A Aldeia da Mata Pequena é um pequeno povoado rural, composto por uma dezena de habitações, situado a 30 minutos de Lisboa. A cidade histórica de Sintra fica a 20 minutos e Mafra com seu Palácio Nacional está a 15 minutos de carro.

A presença humana na Mata Pequena remonta ao período da ocupação romana, como atestam os vestígios aí encontrados.
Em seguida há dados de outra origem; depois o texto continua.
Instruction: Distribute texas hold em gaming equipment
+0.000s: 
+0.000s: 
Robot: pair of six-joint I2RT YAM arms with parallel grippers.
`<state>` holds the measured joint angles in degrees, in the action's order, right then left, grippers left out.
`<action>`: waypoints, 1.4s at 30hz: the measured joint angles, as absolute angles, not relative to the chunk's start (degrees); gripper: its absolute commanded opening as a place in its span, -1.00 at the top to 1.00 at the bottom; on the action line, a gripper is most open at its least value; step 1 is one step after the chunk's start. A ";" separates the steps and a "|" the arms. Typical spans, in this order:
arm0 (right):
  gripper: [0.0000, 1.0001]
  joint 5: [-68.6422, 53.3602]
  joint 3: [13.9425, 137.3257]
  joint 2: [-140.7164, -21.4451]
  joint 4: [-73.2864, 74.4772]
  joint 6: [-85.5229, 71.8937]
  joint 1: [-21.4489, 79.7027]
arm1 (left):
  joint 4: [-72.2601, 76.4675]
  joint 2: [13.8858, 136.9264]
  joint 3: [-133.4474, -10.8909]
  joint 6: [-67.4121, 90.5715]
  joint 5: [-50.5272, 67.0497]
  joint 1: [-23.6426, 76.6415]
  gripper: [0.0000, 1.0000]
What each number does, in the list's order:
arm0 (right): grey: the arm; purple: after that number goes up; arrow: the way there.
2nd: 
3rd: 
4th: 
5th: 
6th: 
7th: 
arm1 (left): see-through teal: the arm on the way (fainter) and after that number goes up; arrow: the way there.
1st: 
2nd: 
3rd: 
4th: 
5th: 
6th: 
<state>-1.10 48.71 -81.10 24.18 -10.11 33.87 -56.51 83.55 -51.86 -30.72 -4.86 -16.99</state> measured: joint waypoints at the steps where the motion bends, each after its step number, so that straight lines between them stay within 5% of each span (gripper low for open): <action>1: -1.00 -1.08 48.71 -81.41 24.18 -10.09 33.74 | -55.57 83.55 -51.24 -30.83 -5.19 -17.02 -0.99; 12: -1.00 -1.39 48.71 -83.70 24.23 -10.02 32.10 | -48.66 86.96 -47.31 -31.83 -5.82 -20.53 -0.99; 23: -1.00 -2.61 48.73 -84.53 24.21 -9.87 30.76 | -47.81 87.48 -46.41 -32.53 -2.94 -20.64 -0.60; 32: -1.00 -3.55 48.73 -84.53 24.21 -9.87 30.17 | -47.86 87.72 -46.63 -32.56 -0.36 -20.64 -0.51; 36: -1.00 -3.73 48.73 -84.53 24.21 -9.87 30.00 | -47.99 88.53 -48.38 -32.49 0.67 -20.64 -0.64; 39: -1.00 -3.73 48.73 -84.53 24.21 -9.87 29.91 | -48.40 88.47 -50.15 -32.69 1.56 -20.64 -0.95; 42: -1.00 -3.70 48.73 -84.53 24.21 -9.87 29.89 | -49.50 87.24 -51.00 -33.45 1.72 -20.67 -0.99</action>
Contudo, dos 70 habitantes que viviam na aldeia no século XIX, só restam uma dezena e meia que teimam em manter vivos os usos e costumes do passado.

Trata-se de um lugar enquadrado na denominada Zona de Proteção Especial do Penedo do Lexim onde se ergue um vulcão já extinto que acolhe uma importante estação arqueológica.

A Aldeia destina-se ao turismo rural. Possui casas simples, rústicas, pequenas e muito acolhedoras que foram rigorosamente recuperadas do que restava de paredes e ruínas. Os materiais utilizados são os originais: alvenaria de pedra, argamassas de cal, madeiramentos de choupo, cedro e casquinha, telha de canudo, pavimentos em lajedo de pedra, tijolos cozidos em fornos a lenha, caiação de paredes… proporcionando perfeita harmonia entre natureza e arquitetura.